Data records >>
»»

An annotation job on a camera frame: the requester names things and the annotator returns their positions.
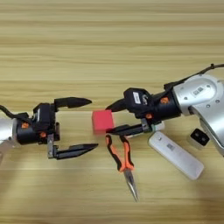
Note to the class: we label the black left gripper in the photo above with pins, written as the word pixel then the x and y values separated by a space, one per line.
pixel 27 131

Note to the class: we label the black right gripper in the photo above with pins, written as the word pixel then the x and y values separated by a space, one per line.
pixel 164 108

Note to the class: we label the red foam cube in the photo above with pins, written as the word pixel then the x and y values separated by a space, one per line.
pixel 102 121

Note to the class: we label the white oblong plastic device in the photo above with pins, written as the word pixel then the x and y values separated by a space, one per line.
pixel 176 154

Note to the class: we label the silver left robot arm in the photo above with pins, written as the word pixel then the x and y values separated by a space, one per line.
pixel 5 129

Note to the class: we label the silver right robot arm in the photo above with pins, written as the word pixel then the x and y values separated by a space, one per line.
pixel 204 99

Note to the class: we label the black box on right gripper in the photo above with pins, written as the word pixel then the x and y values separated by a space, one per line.
pixel 137 99

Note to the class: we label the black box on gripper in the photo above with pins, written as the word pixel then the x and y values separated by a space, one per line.
pixel 137 99
pixel 43 116

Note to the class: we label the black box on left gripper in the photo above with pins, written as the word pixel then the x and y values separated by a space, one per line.
pixel 43 116

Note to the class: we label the orange black needle-nose pliers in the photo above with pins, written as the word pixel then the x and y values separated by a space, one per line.
pixel 122 162

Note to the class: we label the small black square adapter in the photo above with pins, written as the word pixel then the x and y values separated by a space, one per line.
pixel 199 137

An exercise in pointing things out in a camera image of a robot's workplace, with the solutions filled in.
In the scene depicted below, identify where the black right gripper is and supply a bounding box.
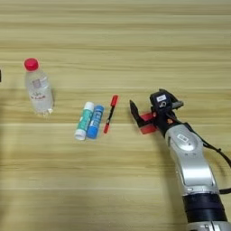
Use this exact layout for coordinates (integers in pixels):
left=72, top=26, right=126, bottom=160
left=129, top=88, right=185, bottom=137

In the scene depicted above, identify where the red cube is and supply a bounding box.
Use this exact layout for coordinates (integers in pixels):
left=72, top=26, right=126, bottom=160
left=138, top=111, right=158, bottom=135

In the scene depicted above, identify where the red and black marker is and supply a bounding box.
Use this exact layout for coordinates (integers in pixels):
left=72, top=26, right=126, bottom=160
left=103, top=95, right=119, bottom=134

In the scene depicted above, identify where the clear bottle with red cap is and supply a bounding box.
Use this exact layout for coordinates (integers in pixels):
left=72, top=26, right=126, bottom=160
left=23, top=58, right=55, bottom=116

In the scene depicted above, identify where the blue glue stick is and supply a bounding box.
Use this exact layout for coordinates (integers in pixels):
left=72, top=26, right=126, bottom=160
left=86, top=104, right=105, bottom=140

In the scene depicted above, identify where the green glue stick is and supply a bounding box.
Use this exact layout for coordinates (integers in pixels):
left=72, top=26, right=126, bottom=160
left=74, top=101, right=95, bottom=142

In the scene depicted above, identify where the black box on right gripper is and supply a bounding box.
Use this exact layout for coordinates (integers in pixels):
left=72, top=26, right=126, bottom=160
left=149, top=90, right=175, bottom=114

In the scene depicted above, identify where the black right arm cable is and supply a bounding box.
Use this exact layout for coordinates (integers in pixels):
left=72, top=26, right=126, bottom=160
left=183, top=121, right=231, bottom=195

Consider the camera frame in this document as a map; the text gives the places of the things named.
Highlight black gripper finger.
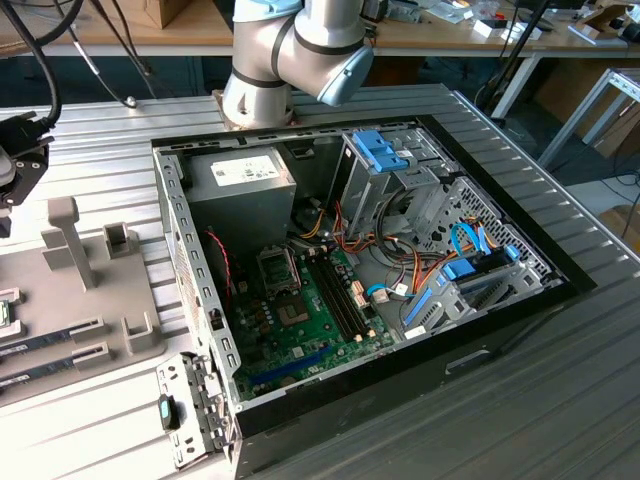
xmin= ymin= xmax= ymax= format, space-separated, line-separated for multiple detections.
xmin=4 ymin=144 xmax=51 ymax=207

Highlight CPU socket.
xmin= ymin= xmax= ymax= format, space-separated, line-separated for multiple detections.
xmin=273 ymin=295 xmax=312 ymax=329

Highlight grey parts rack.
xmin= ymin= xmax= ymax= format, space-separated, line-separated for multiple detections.
xmin=0 ymin=196 xmax=169 ymax=401

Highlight dark RAM stick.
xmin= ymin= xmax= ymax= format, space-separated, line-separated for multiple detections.
xmin=0 ymin=327 xmax=76 ymax=357
xmin=0 ymin=355 xmax=79 ymax=391

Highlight brown cardboard box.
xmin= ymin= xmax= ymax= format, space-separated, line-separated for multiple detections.
xmin=82 ymin=0 xmax=194 ymax=30
xmin=597 ymin=203 xmax=640 ymax=251
xmin=594 ymin=99 xmax=640 ymax=159

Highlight grey power supply unit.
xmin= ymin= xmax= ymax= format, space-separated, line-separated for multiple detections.
xmin=183 ymin=144 xmax=299 ymax=251

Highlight wooden desk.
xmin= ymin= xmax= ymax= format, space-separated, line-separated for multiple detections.
xmin=372 ymin=0 xmax=640 ymax=121
xmin=0 ymin=0 xmax=236 ymax=57

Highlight black blue case latch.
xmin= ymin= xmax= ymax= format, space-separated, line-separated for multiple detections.
xmin=158 ymin=394 xmax=180 ymax=430

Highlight metal socket cover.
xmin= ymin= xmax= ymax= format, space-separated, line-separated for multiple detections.
xmin=255 ymin=243 xmax=304 ymax=301

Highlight green motherboard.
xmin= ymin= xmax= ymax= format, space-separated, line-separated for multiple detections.
xmin=227 ymin=243 xmax=397 ymax=402

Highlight blue expansion slot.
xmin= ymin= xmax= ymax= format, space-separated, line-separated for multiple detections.
xmin=248 ymin=344 xmax=334 ymax=386

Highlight black RAM slot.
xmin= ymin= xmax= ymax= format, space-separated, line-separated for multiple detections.
xmin=305 ymin=249 xmax=365 ymax=344
xmin=318 ymin=244 xmax=379 ymax=339

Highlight silver metal drive cage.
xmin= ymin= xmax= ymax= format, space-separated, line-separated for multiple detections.
xmin=327 ymin=127 xmax=461 ymax=249

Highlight black open PC case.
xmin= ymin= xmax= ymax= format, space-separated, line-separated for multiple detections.
xmin=149 ymin=113 xmax=599 ymax=480

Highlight grey metal box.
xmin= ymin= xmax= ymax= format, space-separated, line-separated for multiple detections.
xmin=387 ymin=0 xmax=424 ymax=22

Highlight grey metal disk bay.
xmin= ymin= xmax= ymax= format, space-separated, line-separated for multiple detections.
xmin=399 ymin=257 xmax=566 ymax=337

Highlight hard disk in blue carrier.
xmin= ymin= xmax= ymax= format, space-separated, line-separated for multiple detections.
xmin=440 ymin=243 xmax=521 ymax=284

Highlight black tripod stand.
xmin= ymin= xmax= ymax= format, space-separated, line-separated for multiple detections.
xmin=473 ymin=0 xmax=546 ymax=121

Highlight flat white box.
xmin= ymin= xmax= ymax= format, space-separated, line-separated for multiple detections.
xmin=499 ymin=24 xmax=544 ymax=42

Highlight open cardboard box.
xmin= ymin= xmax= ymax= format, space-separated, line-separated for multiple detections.
xmin=582 ymin=2 xmax=634 ymax=31

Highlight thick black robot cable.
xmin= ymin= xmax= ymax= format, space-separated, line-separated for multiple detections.
xmin=0 ymin=0 xmax=86 ymax=149

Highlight grey cable white plug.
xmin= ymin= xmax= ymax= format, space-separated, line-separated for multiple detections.
xmin=69 ymin=19 xmax=139 ymax=107

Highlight red black twisted wire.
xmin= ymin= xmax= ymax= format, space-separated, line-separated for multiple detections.
xmin=203 ymin=227 xmax=239 ymax=299

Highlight yellow black power wires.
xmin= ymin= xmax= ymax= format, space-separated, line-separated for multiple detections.
xmin=292 ymin=197 xmax=331 ymax=246

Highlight blue plastic drive bracket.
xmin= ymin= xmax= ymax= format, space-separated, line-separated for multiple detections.
xmin=352 ymin=128 xmax=416 ymax=172

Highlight blue wire beige plug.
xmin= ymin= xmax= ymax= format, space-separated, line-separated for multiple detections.
xmin=366 ymin=282 xmax=409 ymax=305

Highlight orange red wire bundle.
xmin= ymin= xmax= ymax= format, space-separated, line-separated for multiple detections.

««

Take the records above and return, word for word, only the lines that fall from the line with "Highlight yellow black power wires." to the line with "Highlight orange red wire bundle.", both of them included.

Highlight yellow black power wires.
xmin= ymin= xmax= ymax= format, space-separated, line-separated for multiple detections.
xmin=292 ymin=197 xmax=331 ymax=246

Highlight blue plastic drive bracket.
xmin= ymin= xmax= ymax= format, space-separated, line-separated for multiple detections.
xmin=352 ymin=128 xmax=416 ymax=172

Highlight blue wire beige plug.
xmin= ymin= xmax= ymax= format, space-separated, line-separated for multiple detections.
xmin=366 ymin=282 xmax=409 ymax=305

Highlight orange red wire bundle.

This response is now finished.